The Victorian Rogues MEGAPACK ™: 28 Classic Tales
Page 136
On the seventh day the course pricked on the chart placed the Sybarite’s position at noon as approximately in mid-Atlantic. Contemplating a prospect of seven days more of such emptiness, Lanyard’s very soul yawned.
And nothing could induce Captain Monk to hasten the passage. Mr. Mussey asserted that his engines could at a pinch deliver twenty knots an hour; yet day in and day out the Sybarite poked along at little better than half that speed. It was no secret that Liane Delorme’s panic flight from Popinot had hurried the yacht out of Cherbourg harbour four days earlier than her proposed sailing date, whereas the Sybarite had a rendezvous to keep with her owner at a certain hour of a certain night, an appointment carefully calculated with consideration for the phase of the moon and the height of the tide, therefore not readily to be altered.
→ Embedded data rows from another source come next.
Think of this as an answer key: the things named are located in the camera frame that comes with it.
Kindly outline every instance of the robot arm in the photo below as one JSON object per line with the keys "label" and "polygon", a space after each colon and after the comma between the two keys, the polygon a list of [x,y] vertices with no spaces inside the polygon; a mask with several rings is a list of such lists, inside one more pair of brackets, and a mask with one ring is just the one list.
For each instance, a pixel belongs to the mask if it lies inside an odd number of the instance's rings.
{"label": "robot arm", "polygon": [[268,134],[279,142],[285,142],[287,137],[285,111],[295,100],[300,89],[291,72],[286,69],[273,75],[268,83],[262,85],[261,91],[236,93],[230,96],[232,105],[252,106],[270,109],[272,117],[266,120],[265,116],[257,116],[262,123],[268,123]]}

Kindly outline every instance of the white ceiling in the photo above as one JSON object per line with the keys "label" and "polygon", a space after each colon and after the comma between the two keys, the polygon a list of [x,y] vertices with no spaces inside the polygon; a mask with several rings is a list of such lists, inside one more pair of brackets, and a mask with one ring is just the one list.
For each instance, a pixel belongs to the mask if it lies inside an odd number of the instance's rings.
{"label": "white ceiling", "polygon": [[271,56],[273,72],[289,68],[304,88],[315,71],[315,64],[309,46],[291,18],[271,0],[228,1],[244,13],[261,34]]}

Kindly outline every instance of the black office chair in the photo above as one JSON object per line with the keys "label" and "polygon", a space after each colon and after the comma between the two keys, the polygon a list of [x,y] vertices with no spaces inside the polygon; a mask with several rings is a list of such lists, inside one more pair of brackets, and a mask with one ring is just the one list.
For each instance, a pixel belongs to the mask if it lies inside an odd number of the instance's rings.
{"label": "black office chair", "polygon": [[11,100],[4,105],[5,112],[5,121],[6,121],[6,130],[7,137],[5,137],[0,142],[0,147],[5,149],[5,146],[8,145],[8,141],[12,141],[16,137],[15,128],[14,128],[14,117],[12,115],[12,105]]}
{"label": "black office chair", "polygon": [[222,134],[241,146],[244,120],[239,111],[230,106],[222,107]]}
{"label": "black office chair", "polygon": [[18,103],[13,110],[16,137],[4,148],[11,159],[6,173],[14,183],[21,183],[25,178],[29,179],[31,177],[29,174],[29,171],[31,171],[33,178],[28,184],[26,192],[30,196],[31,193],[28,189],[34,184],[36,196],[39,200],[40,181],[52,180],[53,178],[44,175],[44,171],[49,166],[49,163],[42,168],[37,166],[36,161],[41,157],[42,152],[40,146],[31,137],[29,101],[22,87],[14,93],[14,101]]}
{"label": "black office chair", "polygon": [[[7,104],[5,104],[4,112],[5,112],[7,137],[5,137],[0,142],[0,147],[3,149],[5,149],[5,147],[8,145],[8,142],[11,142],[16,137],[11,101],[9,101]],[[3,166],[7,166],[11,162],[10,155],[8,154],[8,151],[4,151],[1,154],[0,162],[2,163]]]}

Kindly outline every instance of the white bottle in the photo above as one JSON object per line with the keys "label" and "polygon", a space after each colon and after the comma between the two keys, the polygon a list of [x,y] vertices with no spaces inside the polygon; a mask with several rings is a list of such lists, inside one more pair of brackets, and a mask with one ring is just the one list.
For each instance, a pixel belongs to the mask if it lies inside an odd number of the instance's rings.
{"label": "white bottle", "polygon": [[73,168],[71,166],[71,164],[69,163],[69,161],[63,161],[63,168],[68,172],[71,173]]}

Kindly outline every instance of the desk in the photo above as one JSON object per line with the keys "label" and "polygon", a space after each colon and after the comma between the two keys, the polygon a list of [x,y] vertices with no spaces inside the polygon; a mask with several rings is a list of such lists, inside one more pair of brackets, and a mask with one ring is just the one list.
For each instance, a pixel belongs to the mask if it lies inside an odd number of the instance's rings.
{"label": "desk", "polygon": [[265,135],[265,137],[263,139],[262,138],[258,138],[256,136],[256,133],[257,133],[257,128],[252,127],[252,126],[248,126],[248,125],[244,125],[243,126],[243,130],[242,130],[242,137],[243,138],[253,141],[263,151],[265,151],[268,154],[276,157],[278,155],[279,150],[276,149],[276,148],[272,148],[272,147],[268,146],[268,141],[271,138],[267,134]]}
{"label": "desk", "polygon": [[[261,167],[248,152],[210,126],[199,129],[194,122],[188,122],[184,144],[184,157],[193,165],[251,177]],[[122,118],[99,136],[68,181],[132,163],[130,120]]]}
After dinner on that seventh day, a meal much too long drawn out for Lanyard’s liking, and marked to boot by the consumption of much too much champagne, he left the main saloon the arena of an impromptu poker party, repaired to the quarterdeck, and finding a wicker lounge chair by the taffrail subsided into it with a sigh of gratitude for this fragrant solitude of night, so soothing and serene.
The Sybarite, making easy way through a slight sea, with what wind there was—not much—on the port bow, rolled but slightly, and her deliberate and graceful fore-and-aft motion, as she swung from crest to crest of the endless head-on swells, caused the stars to stream above her mast-heads, a boundless river of broken light. The pulsing of the engines, unhasting, unresting, ran through her fabric in ceaseless succession of gentle tremors, while the rumble of their revolutions resembled the refrain of an old, quiet song. The mechanism of the patent log hummed and clicked more obtrusively. Directly underfoot the screw churned a softly clashing wake. From the saloon companionway drifted intermittently a confusion of voices, Liane’s light laughter, muted clatter of chips, now and then the sound of a popping cork. Forward the ship’s bell sounded two double strokes, then a single, followed by a wail in minor key: “Five bells and all’s well!”… And of a sudden Lanyard suffered the melancholy oppression of knowing his littleness of body and soul, the relative insignificance even of the ship, that impertinent atom of human organization which traversed with unabashed effrontery the waters of the ages, beneath the shining constellations of eternity. In profound psychical enervation he perceived with bitterness and despair the enormous futility of all things mortal, the hopelessness of effort, the certain black defeat that waits upon even what men term success.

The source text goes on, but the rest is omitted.